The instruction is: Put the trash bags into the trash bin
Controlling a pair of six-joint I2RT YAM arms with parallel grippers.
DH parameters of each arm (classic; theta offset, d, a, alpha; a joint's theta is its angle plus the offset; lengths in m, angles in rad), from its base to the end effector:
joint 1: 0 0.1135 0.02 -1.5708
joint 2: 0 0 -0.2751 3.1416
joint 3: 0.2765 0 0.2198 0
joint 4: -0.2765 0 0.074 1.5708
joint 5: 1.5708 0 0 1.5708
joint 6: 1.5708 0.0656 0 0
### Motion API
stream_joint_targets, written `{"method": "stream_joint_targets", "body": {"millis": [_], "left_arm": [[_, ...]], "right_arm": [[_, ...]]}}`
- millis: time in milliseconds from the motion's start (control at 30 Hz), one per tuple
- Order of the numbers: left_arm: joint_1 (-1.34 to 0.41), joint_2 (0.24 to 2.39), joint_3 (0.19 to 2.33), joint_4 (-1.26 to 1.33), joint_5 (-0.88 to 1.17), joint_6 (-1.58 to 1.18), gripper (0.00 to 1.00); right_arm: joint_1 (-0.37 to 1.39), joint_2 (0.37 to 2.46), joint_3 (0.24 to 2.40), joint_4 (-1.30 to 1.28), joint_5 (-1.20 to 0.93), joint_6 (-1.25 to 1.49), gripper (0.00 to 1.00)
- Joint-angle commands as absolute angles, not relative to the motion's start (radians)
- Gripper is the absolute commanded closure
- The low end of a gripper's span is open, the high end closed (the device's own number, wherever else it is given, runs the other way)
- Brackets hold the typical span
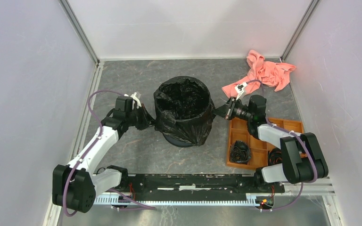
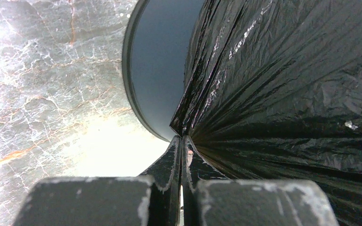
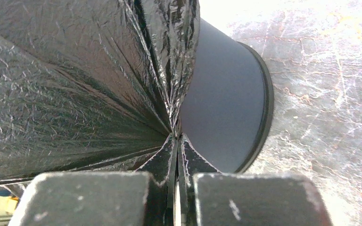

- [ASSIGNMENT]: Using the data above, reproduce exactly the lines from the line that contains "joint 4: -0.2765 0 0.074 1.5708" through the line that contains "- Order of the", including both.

- [RESPONSE TO THIS TASK]:
joint 4: -0.2765 0 0.074 1.5708
joint 5: 1.5708 0 0 1.5708
joint 6: 1.5708 0.0656 0 0
### Motion API
stream_joint_targets, written `{"method": "stream_joint_targets", "body": {"millis": [_], "left_arm": [[_, ...]], "right_arm": [[_, ...]]}}`
- millis: time in milliseconds from the motion's start (control at 30 Hz), one per tuple
- Order of the numbers: left_arm: joint_1 (-1.34 to 0.41), joint_2 (0.24 to 2.39), joint_3 (0.19 to 2.33), joint_4 (-1.26 to 1.33), joint_5 (-0.88 to 1.17), joint_6 (-1.58 to 1.18), gripper (0.00 to 1.00); right_arm: joint_1 (-0.37 to 1.39), joint_2 (0.37 to 2.46), joint_3 (0.24 to 2.40), joint_4 (-1.30 to 1.28), joint_5 (-1.20 to 0.93), joint_6 (-1.25 to 1.49), gripper (0.00 to 1.00)

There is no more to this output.